BT sektörü için özellikle endişe verici bir alan, kamu sektörü sözleşmelerine ilişkin iki aşamalı kuralların yeniden uygulamaya konması olacaktır. Bu, genellikle eski kamu sektörü çalışanlarının özel sektöre geçtiklerinde şart ve koşullarının korunduğu mevcut kuralların bir sonucu olarak, iki kademeli bir işgücünün ortaya çıkmasını önlemeyi amaçlamaktadır; bu da onların daha uygun şartlarda olabileceği anlamına gelir. özel sektördeki emsallerine göre daha fazladır.

Değişikliklerin etkisi, transfer edilen eski kamu sektörü çalışanlarının, tedarikçi tarafından, ihale makamında olduğundan daha az olumlu muamele görmemesi, ancak daha da önemlisi, tedarikçide transfer olanla benzer rolleri yerine getirecek mevcut çalışanların da muamele görmesi olacaktır. çalışanlara eski kamu sektöründeki meslektaşlarından daha az olumlu davranılmamalıdır.

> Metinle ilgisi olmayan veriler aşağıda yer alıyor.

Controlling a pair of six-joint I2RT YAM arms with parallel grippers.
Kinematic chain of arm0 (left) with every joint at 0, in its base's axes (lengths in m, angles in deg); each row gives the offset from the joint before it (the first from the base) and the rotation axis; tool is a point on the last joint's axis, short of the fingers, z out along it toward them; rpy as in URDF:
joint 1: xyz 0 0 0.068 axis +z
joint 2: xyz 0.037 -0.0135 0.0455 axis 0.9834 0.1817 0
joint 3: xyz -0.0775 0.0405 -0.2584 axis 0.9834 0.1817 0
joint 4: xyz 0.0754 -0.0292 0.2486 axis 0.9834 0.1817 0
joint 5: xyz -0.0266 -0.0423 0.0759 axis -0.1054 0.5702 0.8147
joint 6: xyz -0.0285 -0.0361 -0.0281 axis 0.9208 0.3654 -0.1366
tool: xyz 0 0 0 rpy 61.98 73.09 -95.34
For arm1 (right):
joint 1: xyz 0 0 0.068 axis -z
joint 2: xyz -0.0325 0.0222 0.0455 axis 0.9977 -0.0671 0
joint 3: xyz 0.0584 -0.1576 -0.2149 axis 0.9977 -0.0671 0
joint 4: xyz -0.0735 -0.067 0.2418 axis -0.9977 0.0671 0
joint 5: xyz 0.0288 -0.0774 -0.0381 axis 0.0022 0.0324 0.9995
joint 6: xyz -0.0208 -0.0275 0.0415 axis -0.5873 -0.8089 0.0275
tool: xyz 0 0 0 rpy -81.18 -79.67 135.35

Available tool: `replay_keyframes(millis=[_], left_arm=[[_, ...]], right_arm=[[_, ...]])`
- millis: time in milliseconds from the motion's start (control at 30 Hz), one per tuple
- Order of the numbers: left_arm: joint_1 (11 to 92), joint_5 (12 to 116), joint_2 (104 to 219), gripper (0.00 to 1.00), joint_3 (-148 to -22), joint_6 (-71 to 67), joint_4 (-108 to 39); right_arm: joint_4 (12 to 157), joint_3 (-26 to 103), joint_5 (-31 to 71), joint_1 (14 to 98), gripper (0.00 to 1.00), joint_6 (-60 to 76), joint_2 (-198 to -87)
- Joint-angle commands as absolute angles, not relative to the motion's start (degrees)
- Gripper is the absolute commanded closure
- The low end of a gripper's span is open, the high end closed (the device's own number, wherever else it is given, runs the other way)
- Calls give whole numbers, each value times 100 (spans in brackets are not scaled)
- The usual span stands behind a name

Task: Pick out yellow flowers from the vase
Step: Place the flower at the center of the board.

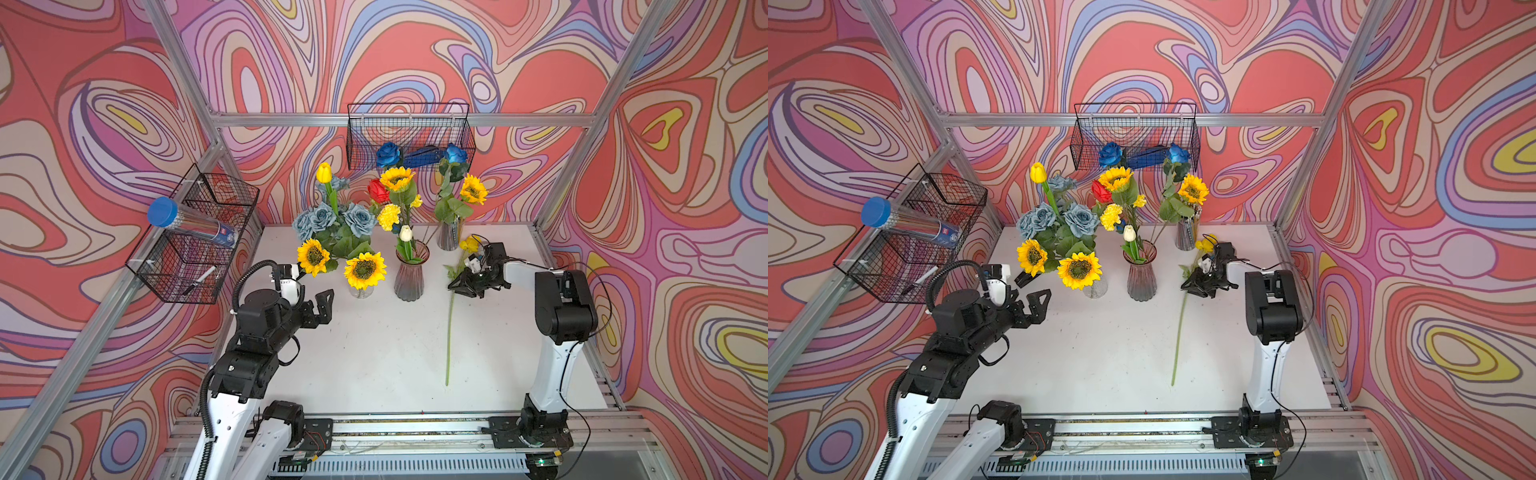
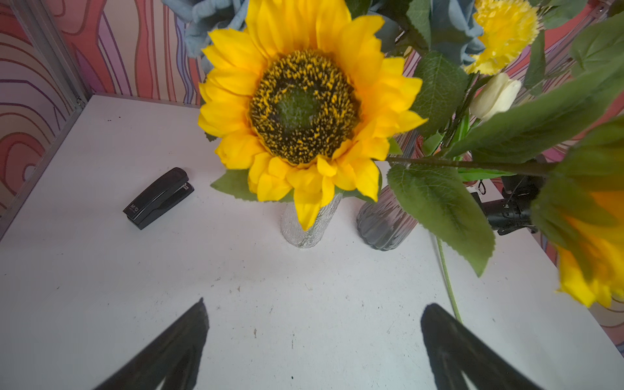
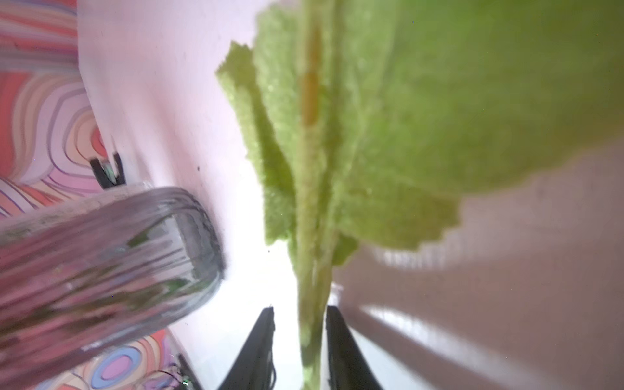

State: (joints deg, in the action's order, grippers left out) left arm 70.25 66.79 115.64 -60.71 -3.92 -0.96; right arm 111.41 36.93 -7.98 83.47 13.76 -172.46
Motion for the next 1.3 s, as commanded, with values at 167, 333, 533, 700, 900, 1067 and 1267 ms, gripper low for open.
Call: replay_keyframes(millis=[167, 333, 533, 700, 900, 1067, 1267], left_arm=[[7074, 6879, 11506, 0, -6029, -313, -169], [7099, 7045, 11465, 0, -6033, -256, -167], [7196, 7548, 11377, 0, -6076, -109, -51], [7297, 8596, 11292, 0, -6066, 114, 102], [7477, 8689, 11581, 0, -6132, 178, 251], [7597, 8428, 11791, 0, -6148, 155, 225], [7672, 8190, 11786, 0, -6062, 114, 109]], right_arm=[[11382, 3542, -603, 8329, 47, 1052, -16406], [11574, 3462, -374, 8326, 31, 876, -15714], [10838, 2752, 528, 8319, 2, 1023, -13998], [10506, 2254, 1558, 8183, 2, 1156, -13064], [9848, 1492, 2609, 7659, 2, 1648, -12324], [8413, 484, 2656, 7393, 2, 1527, -11712], [7625, 73, 2462, 7313, 2, 1647, -11646]])
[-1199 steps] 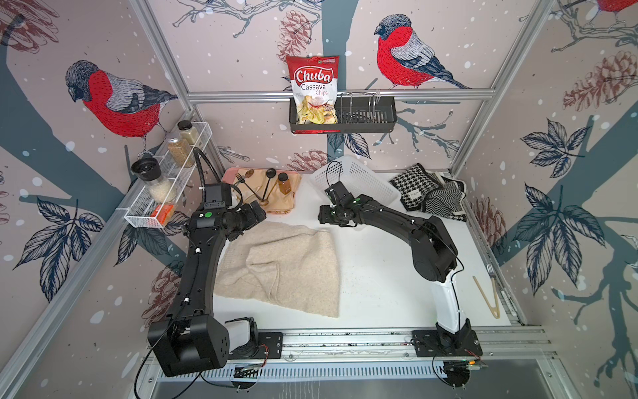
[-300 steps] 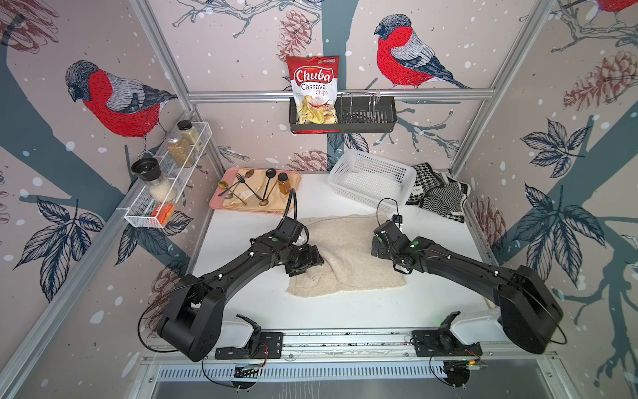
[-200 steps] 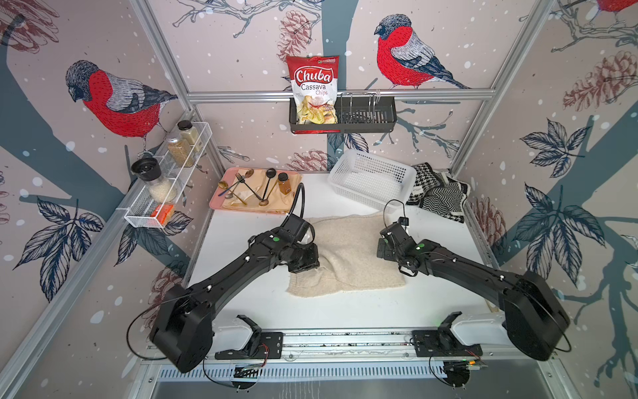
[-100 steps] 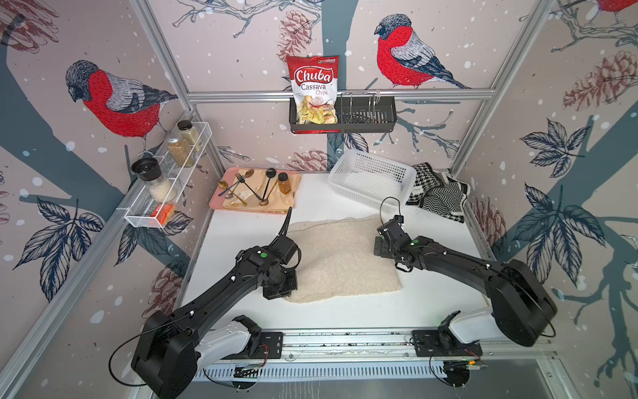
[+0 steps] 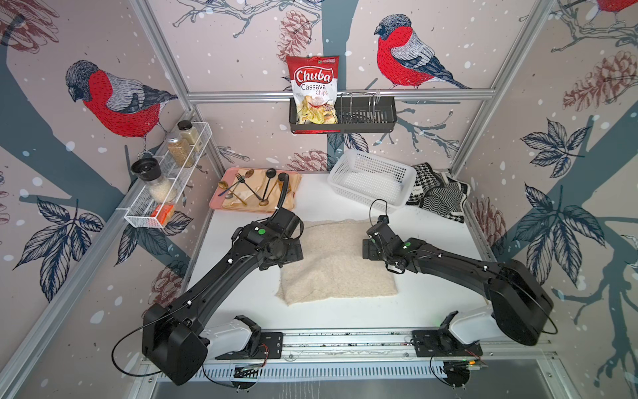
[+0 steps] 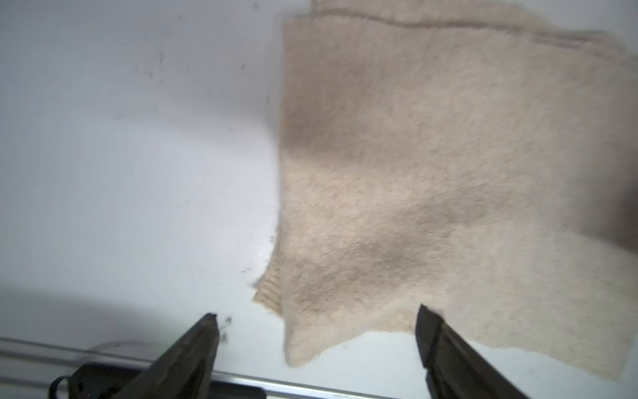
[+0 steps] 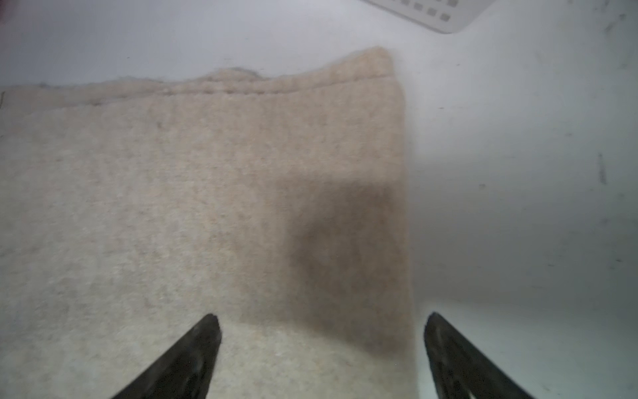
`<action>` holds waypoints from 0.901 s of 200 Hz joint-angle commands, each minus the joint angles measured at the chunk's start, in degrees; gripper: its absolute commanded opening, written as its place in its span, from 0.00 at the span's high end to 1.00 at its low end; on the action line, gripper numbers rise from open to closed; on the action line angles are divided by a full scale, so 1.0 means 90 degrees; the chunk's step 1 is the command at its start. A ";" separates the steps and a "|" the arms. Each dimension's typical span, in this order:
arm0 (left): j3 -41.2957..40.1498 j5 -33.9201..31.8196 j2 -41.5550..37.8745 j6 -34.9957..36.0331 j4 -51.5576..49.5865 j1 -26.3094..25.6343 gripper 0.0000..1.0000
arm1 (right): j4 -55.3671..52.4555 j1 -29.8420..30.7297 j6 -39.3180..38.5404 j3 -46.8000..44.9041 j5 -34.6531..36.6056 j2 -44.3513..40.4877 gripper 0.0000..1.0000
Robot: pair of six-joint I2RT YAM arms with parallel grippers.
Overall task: Roll up the scarf and place it into the basket
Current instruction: Move the basket to the center of the board.
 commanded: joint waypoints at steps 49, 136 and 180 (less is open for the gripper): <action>-0.0874 0.2715 0.1664 0.0063 0.3103 -0.0036 1.00 | 0.0120 0.0538 0.0714 -0.0495 -0.0700 -0.0040 0.61; -0.1274 0.1280 0.2683 0.0390 0.2636 -0.0044 1.00 | -0.0406 -0.0266 0.0891 -0.0701 -0.0491 0.0594 0.72; -0.0789 0.0982 0.2254 0.0879 0.2378 -0.0040 0.99 | -0.0669 -0.0490 0.0335 -0.0418 -0.0184 -0.0104 0.44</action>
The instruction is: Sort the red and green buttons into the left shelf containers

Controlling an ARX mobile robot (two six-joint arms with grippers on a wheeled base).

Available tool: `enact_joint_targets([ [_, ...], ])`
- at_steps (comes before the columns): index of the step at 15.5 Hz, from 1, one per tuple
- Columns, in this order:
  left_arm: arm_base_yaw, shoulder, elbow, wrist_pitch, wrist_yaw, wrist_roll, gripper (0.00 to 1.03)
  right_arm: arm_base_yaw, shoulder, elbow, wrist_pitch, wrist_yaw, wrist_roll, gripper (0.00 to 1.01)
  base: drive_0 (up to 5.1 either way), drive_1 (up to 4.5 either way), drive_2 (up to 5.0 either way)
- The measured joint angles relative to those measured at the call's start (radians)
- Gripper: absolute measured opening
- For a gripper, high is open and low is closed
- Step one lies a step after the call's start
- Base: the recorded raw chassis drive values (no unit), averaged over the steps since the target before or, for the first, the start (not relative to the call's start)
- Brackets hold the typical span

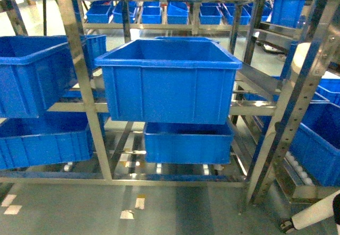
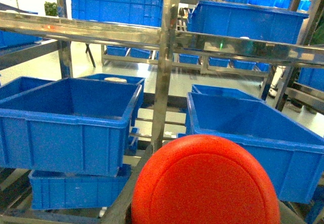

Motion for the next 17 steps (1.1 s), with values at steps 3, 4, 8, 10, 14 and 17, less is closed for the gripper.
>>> enact_joint_targets([
  [3,0.0,0.0,0.0,0.0,0.0,0.0,0.25,0.0,0.0,0.0,-0.002,0.0,0.0,0.26,-5.0,2.45,2.4],
  [4,0.0,0.0,0.0,0.003,0.0,0.0,0.25,0.0,0.0,0.0,0.001,0.0,0.0,0.26,-4.9,2.52,2.5],
  [8,0.0,0.001,0.0,-0.002,0.0,0.0,0.25,0.0,0.002,0.0,-0.002,0.0,0.0,0.26,-4.9,2.49,2.5],
  [10,0.0,0.001,0.0,0.002,0.0,0.0,0.25,0.0,0.001,0.0,0.001,0.0,0.0,0.26,-4.8,2.56,2.6],
  [14,-0.001,0.0,0.0,0.0,0.0,0.0,0.25,0.0,0.0,0.0,0.0,0.0,0.0,0.26,-5.0,2.46,2.5],
  [17,0.001,0.0,0.0,0.0,-0.001,0.0,0.25,0.0,0.0,0.0,-0.002,0.0,0.0,0.26,-3.3,1.61,1.6],
])
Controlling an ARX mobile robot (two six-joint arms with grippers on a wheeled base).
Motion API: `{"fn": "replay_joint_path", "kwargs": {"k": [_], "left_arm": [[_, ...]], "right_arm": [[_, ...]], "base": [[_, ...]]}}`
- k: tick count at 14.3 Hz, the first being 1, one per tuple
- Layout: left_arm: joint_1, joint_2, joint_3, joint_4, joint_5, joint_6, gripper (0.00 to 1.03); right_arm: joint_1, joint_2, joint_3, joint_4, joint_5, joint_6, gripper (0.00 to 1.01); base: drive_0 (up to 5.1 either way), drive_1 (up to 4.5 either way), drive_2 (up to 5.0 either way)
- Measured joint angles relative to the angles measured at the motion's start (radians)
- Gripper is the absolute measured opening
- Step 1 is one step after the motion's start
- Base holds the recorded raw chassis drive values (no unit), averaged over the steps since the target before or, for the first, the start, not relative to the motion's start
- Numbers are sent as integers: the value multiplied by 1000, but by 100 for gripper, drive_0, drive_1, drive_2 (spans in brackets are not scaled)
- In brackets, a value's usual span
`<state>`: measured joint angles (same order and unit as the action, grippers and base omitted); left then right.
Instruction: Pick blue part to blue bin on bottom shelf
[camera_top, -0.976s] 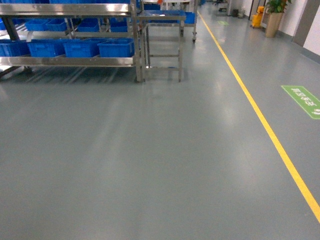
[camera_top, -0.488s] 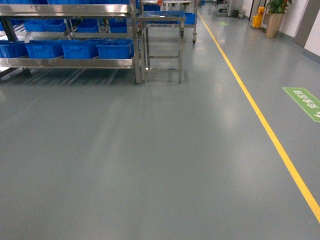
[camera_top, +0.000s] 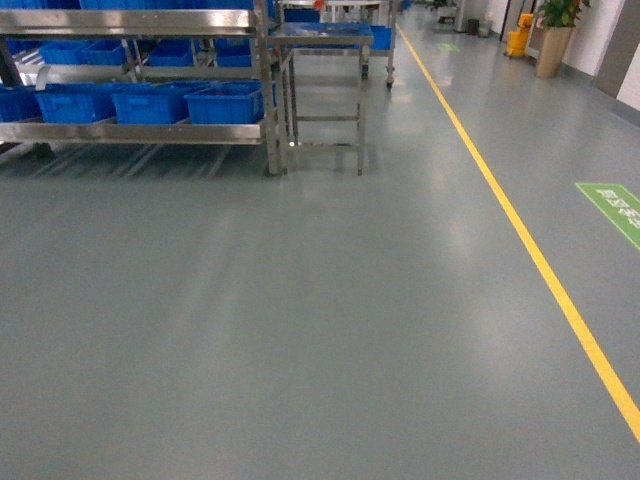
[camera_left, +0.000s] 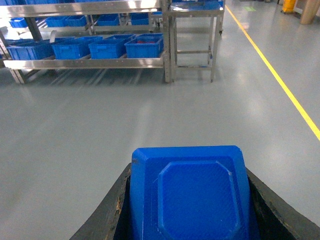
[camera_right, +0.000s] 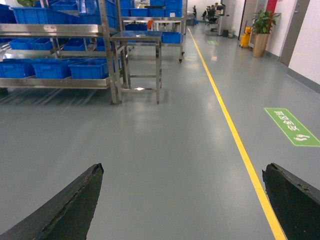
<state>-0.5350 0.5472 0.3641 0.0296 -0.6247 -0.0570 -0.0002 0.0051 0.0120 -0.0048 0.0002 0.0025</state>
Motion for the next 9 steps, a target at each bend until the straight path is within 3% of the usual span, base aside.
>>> {"fn": "replay_joint_path", "kwargs": {"k": [9], "left_arm": [[0, 1, 0, 0, 0, 0, 43]], "right_arm": [[0, 0, 0, -1, 0, 0, 98]], "base": [[9, 421, -403]]}}
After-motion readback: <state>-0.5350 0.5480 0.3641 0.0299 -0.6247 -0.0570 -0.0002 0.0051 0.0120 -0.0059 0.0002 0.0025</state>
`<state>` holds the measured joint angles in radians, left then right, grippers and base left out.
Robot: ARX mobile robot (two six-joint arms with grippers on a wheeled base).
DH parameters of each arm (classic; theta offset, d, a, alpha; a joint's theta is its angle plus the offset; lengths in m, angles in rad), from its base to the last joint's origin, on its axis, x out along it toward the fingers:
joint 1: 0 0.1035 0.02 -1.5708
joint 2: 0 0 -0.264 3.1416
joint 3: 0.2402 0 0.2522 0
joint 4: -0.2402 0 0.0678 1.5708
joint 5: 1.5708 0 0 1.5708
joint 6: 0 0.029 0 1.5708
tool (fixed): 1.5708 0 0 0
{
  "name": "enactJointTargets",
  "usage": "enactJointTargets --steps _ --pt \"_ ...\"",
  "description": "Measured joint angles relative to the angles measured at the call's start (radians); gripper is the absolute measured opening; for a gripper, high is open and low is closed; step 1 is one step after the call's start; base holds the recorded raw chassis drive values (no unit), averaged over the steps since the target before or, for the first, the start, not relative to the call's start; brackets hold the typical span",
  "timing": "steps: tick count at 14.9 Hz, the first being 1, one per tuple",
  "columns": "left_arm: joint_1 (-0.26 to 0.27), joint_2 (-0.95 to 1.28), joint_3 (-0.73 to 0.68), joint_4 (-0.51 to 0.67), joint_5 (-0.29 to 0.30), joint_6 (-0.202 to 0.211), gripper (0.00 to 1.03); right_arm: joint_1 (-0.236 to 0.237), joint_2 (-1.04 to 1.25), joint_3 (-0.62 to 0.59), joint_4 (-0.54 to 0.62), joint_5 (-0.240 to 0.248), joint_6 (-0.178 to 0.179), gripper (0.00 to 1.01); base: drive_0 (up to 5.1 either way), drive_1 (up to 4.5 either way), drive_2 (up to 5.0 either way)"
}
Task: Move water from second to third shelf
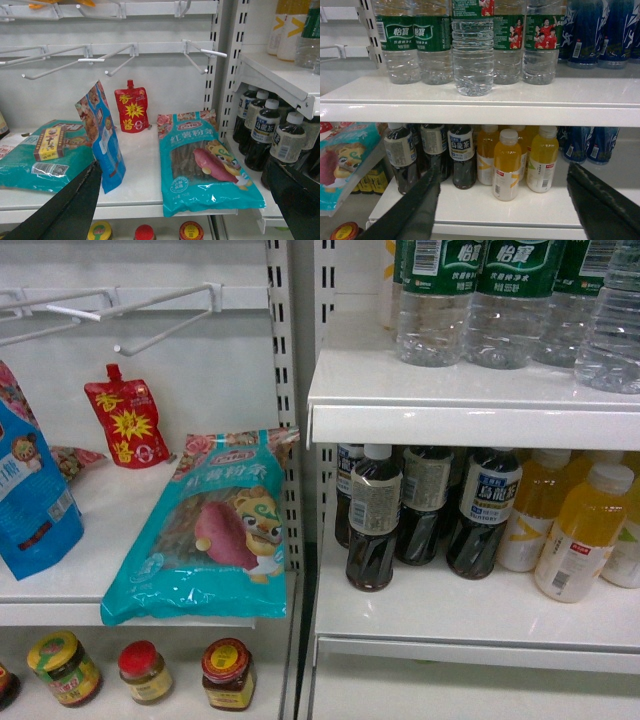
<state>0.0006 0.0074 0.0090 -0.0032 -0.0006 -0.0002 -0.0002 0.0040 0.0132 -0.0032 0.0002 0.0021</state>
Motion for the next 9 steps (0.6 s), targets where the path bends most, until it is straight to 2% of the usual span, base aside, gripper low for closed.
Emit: enactJointTargets --steps 2,3,9 --pt "0.0 0.0 0.0 0.0 0.0 0.0 0.98 0.0 0.0 0.0 0.0 0.0 0.0 0.94 0.0 0.0 0.0" --pt "0.0 0.0 0.0 0.0 0.0 0.0 0.98 0.0 0.0 0.0 0.0 0.0 0.0 1.0 0.0 0.0 0.0" --pt "0.0 0.0 0.0 0.0 0.0 0.0 0.98 0.0 0.0 0.0 0.0 0.0 0.0 0.98 0.0 0.0 0.0"
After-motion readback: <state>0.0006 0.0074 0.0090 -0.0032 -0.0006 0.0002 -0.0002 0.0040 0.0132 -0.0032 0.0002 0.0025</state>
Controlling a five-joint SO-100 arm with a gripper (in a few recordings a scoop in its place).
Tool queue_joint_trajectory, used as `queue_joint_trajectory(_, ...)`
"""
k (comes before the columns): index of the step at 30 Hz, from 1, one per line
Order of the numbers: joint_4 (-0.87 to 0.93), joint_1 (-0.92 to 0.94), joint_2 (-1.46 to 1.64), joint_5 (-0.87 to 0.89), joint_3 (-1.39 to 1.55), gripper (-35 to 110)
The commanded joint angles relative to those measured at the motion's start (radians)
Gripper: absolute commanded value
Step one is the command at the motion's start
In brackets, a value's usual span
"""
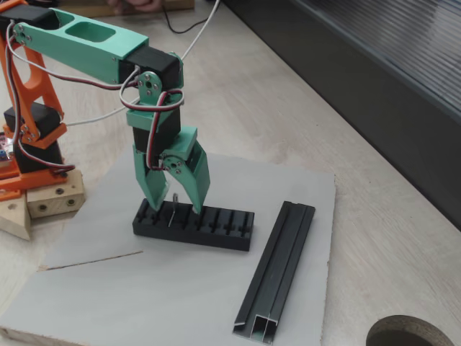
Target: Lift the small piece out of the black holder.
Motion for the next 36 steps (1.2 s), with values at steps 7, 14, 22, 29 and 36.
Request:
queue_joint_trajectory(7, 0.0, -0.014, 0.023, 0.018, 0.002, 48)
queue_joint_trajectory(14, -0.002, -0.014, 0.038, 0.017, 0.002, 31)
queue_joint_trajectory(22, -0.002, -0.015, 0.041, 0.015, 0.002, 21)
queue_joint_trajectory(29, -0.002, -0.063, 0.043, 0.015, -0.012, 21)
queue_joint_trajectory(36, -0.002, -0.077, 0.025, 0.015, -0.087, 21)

Bu nedenle çoğu durumda bu, tedarikçinin devredilen kamu sektörü sözleşmesi üzerinde çalışan tüm personeli için gelişmiş şartlar ve koşullar (büyük olasılıkla ücret ve sosyal haklar) sunmak zorunda kalmasına yol açabilir.

Son önemli değişiklik ise toplu işten çıkarma sürecindeki reformdur.

Personelin birden fazla yerde çalışıyor olabileceği BT işletmeleri için, yeni sistemin, belirli bir referans döneminde 20 veya daha fazla işten çıkarmanın olduğu durumlarda, farklı ofislerde veya coğrafi konumlarda olsalar bile, yeni sistemin işten çıkarılmaları anlamına geleceğini belirtmek şaşırtıcı olabilir. farklı kurumlar olarak ele alınmak yerine hepsi birlikte sayılıyor. Toplu istişarenin yasal gereklilikleri, normal bir işten çıkarma istişaresinden çok daha külfetlidir ve işverenler genellikle mümkün olduğu ölçüde yirmi sınırına ulaşmaktan kaçınmaya çalışırlar.

İşletmeler yine mevcut ve gelecekteki ihtiyaçlarını ileriye dönük olarak düşünmelidir. Önümüzdeki 18 ay içinde işten çıkarmaların muhtemel olması durumunda, toplu bir süreçle çok fazla yönetim zamanı ve riskten kaçınmak için, buna daha sonra değil, daha erken bakmak ve Kanun yürürlüğe girdikten sonra işten çıkarmalar için çok daha ileri planlama yapmak mantıklı olacaktır.

Yasal hastalık ödeme sistemi reformu, üçüncü şahısların tacizinden korunma ve babalık, ebeveynlik ve ölüm izni haklarının arttırılması da dahil olmak üzere daha fazla ayrıntı beklediğimiz bir dizi başka değişiklik de planlarda olmasına rağmen, birçok işverenin odak noktası reformların işgücünün istikrarı üzerindeki etkisi üzerinde duracağız.

Şimdi mevcut süreçleri, sözleşmeleri, istihdam düzenlemelerini ve genel iş modelini gözden geçirmenin zamanı geldi. Tasarı kanunlaşana kadar bırakılırsa, BT işletmeleri o zamana kadar gerekli olabilecek değişiklikleri yapma konusunda artan zorluklarla karşılaşacak.

Asten Hawkes, BDB Pitmans’ın İş Hukuku ekibinde Kıdemli Ortaktır.